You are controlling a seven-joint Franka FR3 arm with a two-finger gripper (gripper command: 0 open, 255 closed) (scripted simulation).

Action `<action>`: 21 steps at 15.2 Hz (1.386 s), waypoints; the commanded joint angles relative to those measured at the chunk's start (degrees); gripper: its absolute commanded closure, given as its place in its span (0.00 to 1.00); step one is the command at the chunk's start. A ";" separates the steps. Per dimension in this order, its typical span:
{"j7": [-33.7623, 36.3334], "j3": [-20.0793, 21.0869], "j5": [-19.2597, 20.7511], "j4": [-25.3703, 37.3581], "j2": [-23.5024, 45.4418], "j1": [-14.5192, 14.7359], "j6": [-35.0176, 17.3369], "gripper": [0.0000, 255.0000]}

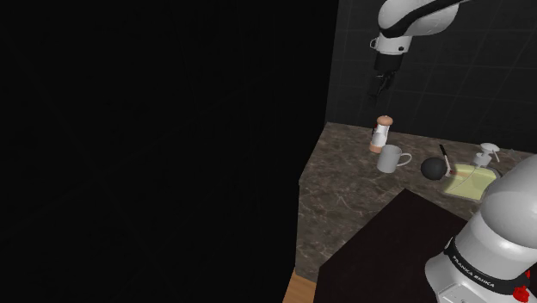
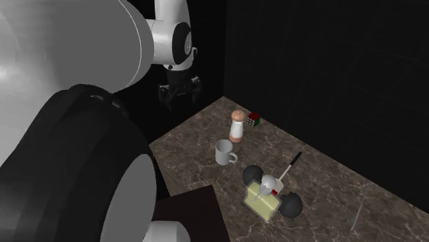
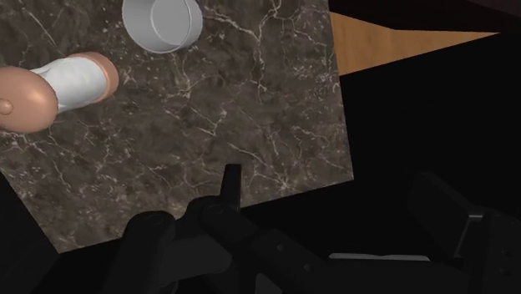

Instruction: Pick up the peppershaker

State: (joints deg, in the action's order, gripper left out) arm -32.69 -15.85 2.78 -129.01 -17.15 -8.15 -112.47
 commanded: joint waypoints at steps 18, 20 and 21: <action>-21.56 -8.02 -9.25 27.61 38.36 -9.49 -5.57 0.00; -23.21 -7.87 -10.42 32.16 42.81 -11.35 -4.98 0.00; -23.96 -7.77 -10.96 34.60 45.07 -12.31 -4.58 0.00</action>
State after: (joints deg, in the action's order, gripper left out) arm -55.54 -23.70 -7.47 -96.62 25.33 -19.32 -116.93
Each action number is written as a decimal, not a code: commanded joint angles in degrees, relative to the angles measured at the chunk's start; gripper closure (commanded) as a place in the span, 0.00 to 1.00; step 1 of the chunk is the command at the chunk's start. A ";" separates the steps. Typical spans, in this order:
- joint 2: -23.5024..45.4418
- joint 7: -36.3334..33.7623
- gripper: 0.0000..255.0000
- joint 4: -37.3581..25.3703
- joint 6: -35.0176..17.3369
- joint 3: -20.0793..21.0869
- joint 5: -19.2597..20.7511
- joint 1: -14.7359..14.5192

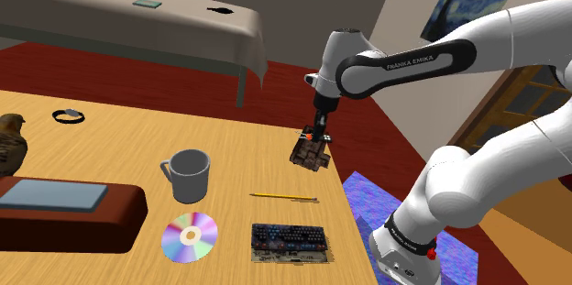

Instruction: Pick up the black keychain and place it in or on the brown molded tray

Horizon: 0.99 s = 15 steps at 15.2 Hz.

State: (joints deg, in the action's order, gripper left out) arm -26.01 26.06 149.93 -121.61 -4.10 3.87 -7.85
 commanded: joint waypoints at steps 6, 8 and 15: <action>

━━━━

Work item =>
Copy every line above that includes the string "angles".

Solution for this problem =>
Action `<action>`: 21 steps at 15.2 Hz (1.386 s), waypoints; the commanded joint angles relative to those measured at the chunk's start (degrees); gripper: its absolute commanded closure, given as its place in its span (0.00 to 1.00); step one is the command at the chunk's start. A ";" separates the steps. Per dimension in this order, its typical span:
Each action number is written as a decimal, not a code: commanded joint angles in degrees, relative to the angles measured at the chunk's start; gripper closure (commanded) as a place in the span, 0.00 to 1.00; step 1 of the chunk is the command at the chunk's start. A ";" separates the steps. Typical spans, in this order:

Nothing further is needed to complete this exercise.